**What you are asked to do**:
Return all the lines below exactly as written. Drop every picture.

(Collected data entries)

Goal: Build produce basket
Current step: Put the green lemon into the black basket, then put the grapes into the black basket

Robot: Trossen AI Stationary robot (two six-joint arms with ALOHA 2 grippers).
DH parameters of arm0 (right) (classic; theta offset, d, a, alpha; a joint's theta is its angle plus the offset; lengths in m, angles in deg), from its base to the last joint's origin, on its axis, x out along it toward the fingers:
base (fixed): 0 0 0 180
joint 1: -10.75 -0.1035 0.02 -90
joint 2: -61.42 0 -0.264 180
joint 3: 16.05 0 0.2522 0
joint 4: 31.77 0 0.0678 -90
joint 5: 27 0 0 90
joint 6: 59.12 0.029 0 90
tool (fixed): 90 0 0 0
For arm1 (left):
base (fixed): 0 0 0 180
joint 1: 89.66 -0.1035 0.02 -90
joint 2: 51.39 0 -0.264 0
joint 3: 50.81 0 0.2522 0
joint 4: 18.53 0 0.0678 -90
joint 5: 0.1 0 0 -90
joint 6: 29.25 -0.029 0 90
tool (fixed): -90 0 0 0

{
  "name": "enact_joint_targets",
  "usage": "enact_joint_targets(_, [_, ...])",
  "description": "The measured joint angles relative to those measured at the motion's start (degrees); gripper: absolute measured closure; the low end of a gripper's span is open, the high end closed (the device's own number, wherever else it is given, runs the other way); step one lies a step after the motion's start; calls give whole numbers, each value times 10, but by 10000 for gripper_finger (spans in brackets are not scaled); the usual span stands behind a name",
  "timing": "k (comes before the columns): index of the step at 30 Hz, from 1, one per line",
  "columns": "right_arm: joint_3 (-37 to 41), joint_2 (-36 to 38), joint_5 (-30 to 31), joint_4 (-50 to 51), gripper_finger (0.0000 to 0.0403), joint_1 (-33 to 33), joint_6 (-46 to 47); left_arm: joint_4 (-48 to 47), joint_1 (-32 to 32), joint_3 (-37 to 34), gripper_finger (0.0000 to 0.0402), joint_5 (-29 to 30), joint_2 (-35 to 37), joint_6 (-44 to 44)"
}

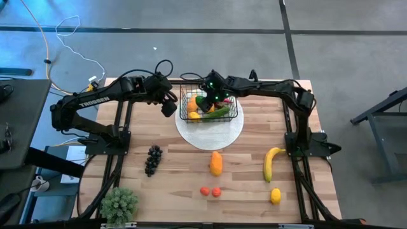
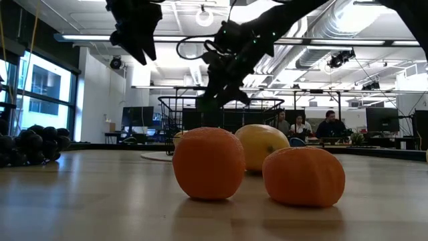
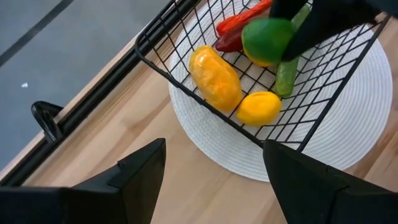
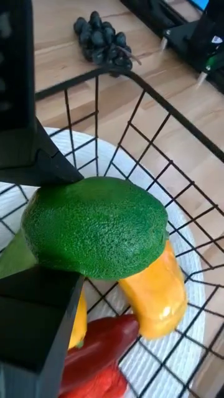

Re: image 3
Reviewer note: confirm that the black aluminium table frame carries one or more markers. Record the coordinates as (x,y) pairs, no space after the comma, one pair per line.
(93,97)

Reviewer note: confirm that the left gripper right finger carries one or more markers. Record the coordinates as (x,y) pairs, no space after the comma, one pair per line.
(311,193)

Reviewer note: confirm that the black table clamp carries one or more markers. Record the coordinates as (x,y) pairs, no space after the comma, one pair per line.
(46,121)

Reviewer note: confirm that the yellow lemon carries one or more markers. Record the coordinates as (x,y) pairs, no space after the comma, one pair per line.
(258,109)

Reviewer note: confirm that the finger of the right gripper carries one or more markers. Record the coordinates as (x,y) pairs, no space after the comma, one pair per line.
(335,18)
(286,7)

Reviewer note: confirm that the green cucumber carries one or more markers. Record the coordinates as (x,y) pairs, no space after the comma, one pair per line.
(284,77)

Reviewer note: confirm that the green red mango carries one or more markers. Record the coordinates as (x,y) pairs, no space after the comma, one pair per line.
(264,40)

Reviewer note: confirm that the red chili pepper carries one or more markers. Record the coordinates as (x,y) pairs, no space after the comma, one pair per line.
(239,18)

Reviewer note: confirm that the white paper scrap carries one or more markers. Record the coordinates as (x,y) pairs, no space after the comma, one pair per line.
(24,84)

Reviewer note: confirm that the yellow orange mango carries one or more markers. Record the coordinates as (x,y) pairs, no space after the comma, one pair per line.
(216,79)

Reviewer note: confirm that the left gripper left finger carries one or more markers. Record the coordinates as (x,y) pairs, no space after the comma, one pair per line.
(133,186)

**Solution for this problem**:
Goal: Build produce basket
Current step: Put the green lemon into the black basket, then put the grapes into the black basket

Robot: Trossen AI Stationary robot (two six-joint arms with ALOHA 2 grippers).
DH parameters of arm0 (right) (classic; theta offset, d, a, alpha; a joint's theta is its angle plus the offset; lengths in m, angles in deg), from its base to the last joint's origin, on its axis, x out along it toward the fingers:
base (fixed): 0 0 0 180
joint 1: -10.75 -0.1035 0.02 -90
joint 2: -61.42 0 -0.264 180
joint 3: 16.05 0 0.2522 0
joint 4: 31.77 0 0.0678 -90
joint 5: 27 0 0 90
joint 6: 59.12 0.029 0 90
tool (fixed): 90 0 0 0
For arm1 (left):
base (fixed): 0 0 0 180
joint 1: 89.66 -0.1035 0.02 -90
joint 2: 51.39 0 -0.264 0
joint 3: 50.81 0 0.2522 0
joint 4: 18.53 0 0.0678 -90
joint 5: 0.1 0 0 -90
joint 6: 29.25 -0.029 0 90
tool (fixed): -90 0 0 0

{
  "name": "enact_joint_targets",
  "usage": "enact_joint_targets(_, [_, ...])",
  "description": "The measured joint angles relative to those measured at the motion's start (degrees); gripper: absolute measured closure; the low end of a gripper's span is open, the high end closed (the device's own number, wherever else it is given, runs the other way); step one lies a step after the motion's start; calls give whole numbers, each value times 10, but by 10000 for gripper_finger (spans in brackets are not scaled); the usual span stands behind a name",
  "timing": "k (comes before the columns): index of the step at 30 Hz, from 1, one per line",
  "columns": "right_arm: joint_3 (-37 to 41), joint_2 (-36 to 38), joint_5 (-30 to 31), joint_4 (-50 to 51), gripper_finger (0.0000 to 0.0403), joint_1 (-33 to 33), joint_6 (-46 to 47); left_arm: joint_4 (-48 to 47), joint_1 (-32 to 32), joint_3 (-37 to 34), gripper_finger (0.0000 to 0.0402), joint_5 (-29 to 30), joint_2 (-35 to 37), joint_6 (-44 to 44)"
}


Re: image 3
Reviewer note: confirm that the black aluminium table frame carries one or more markers. Record the coordinates as (x,y) pairs, no space after the comma, one pair per line.
(93,97)

Reviewer note: confirm that the left gripper right finger carries one or more markers. Record the coordinates as (x,y) pairs, no space after the comma, one pair per line.
(311,193)

Reviewer note: confirm that the black table clamp carries one or more markers. Record the coordinates as (x,y) pairs, no space after the comma, one pair per line.
(46,121)

Reviewer note: confirm that the yellow lemon carries one or more markers. Record the coordinates as (x,y) pairs, no space after the comma, one pair per line.
(258,109)

Reviewer note: confirm that the finger of the right gripper carries one or more markers. Record the coordinates as (x,y) pairs, no space after the comma, one pair per line.
(335,18)
(286,7)

Reviewer note: confirm that the green cucumber carries one or more markers. Record the coordinates as (x,y) pairs, no space after the comma, one pair per line.
(284,77)

Reviewer note: confirm that the green red mango carries one or more markers. Record the coordinates as (x,y) pairs, no space after the comma, one pair per line.
(264,40)

Reviewer note: confirm that the red chili pepper carries one or more markers. Record the coordinates as (x,y) pairs, no space after the comma, one pair per line.
(239,18)

Reviewer note: confirm that the white paper scrap carries one or more markers. Record the coordinates as (x,y) pairs, no space after the comma, one pair per line.
(24,84)

Reviewer note: confirm that the yellow orange mango carries one or more markers. Record the coordinates as (x,y) pairs, no space after the comma, one pair per line.
(216,79)

Reviewer note: confirm that the left gripper left finger carries one or more markers. Record the coordinates as (x,y) pairs, no space after the comma, one pair per line.
(133,186)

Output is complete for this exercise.